### Your objective
Here is a block of records. Copy every one of them exactly.

### Dataset content
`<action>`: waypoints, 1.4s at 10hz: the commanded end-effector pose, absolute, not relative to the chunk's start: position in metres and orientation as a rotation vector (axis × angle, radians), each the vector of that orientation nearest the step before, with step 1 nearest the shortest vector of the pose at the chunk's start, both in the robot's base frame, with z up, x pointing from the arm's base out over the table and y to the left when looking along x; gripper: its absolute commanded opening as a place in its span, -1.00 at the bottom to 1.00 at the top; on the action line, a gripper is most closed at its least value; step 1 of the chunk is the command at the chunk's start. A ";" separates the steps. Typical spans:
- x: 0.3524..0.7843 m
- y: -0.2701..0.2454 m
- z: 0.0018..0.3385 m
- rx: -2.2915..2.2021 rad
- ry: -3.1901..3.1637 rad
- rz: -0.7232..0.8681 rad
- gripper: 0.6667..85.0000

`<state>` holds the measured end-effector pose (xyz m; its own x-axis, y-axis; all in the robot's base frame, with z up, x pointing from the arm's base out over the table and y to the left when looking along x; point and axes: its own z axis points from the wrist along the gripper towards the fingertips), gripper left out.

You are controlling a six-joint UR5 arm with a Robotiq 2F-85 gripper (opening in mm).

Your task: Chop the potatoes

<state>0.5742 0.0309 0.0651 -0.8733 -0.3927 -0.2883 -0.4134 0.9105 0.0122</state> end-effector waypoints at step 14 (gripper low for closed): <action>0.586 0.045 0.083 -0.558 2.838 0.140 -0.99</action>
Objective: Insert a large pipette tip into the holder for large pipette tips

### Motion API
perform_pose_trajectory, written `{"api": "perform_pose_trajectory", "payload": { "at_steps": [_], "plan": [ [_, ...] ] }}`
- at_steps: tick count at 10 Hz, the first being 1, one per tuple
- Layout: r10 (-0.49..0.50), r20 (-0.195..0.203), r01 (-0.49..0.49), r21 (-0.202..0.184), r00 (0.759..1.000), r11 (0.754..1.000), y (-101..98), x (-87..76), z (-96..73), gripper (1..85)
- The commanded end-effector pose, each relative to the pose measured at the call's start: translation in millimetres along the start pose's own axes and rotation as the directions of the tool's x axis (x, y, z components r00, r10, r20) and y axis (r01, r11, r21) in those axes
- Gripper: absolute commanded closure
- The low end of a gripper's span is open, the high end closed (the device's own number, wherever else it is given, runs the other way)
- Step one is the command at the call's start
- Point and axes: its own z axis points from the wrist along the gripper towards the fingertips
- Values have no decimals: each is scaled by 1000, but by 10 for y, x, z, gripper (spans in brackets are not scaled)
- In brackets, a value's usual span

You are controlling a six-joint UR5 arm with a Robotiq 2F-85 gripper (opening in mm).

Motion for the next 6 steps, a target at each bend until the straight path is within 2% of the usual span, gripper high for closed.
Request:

### Written solution
`<action>`: waypoints, 1.4s at 10hz: the commanded end-effector pose, absolute, not relative to the chunk's start: position in metres and orientation as a rotation vector (axis × angle, radians), each the vector of that orientation nearest the step before, with step 1 nearest the shortest vector of the pose at the chunk's start, both in the robot's base frame, with z up, x pointing from the arm's base out over the table and y to the left when looking along x; gripper: its absolute commanded opening as a place in its span, -1.00 at the bottom to 1.00 at the top; on the action line, a gripper is most closed at its least value; step 1 of the chunk is the command at the chunk's start. A ";" separates the steps. Typical spans:
- x: 0.3524..0.7843 m
- y: -0.2701..0.2454 m
- z: 0.0018..0.3385 m
- rx: -2.2915..2.2021 rad
- ry: -3.1901..3.1637 rad
- rz: -0.7232..0.8681 rad
- gripper: 0.6667..85.0000

`<state>` holds the measured end-effector pose (xyz m; its own x-axis, y-axis; all in the robot's base frame, with z up, x pointing from the arm's base out over the table and y to the left when looking along x; point and axes: its own z axis points from the wrist along the gripper towards the fingertips), gripper left out.

You are controlling a six-joint UR5 arm with a Robotiq 2F-85 gripper (opening in mm).

Your task: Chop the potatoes

<state>0.5742 0.0309 0.0651 -0.8733 -0.3927 -0.2883 -0.4134 0.9105 0.0122</state> end-effector waypoints at step 14 (gripper low for closed): <action>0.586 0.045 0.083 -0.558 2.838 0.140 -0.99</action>
Objective: Insert a large pipette tip into the holder for large pipette tips

### Motion API
perform_pose_trajectory, written `{"api": "perform_pose_trajectory", "payload": { "at_steps": [_], "plan": [ [_, ...] ] }}`
- at_steps: tick count at 10 Hz, the first being 1, one per tuple
- Layout: r10 (-0.49..0.50), r20 (-0.195..0.203), r01 (-0.49..0.49), r21 (-0.202..0.184), r00 (0.759..1.000), r11 (0.754..1.000), y (-101..98), x (-87..76), z (-96..73), gripper (1..85)
- The commanded end-effector pose, each relative to the pose measured at the call's start: translation in millimetres along the start pose's own axes and rotation as the directions of the tool's x axis (x, y, z components r00, r10, r20) and y axis (r01, r11, r21) in those axes
- Gripper: absolute commanded closure
- The low end of a gripper's span is open, the high end closed (the device's own number, wherever else it is given, runs the other way)
- Step one is the command at the call's start
- Point and axes: its own z axis points from the wrist along the gripper towards the fingertips
- Values have no decimals: each is scaled by 1000, but by 10 for y, x, z, gripper (spans in brackets are not scaled)
- In brackets, a value's usual span

You are controlling a six-joint UR5 arm with a Robotiq 2F-85 gripper (opening in mm).

Motion for the next 6 steps, a target at each bend until the straight path is within 2% of the usual span, gripper high for closed.
Request:

No further answer is needed.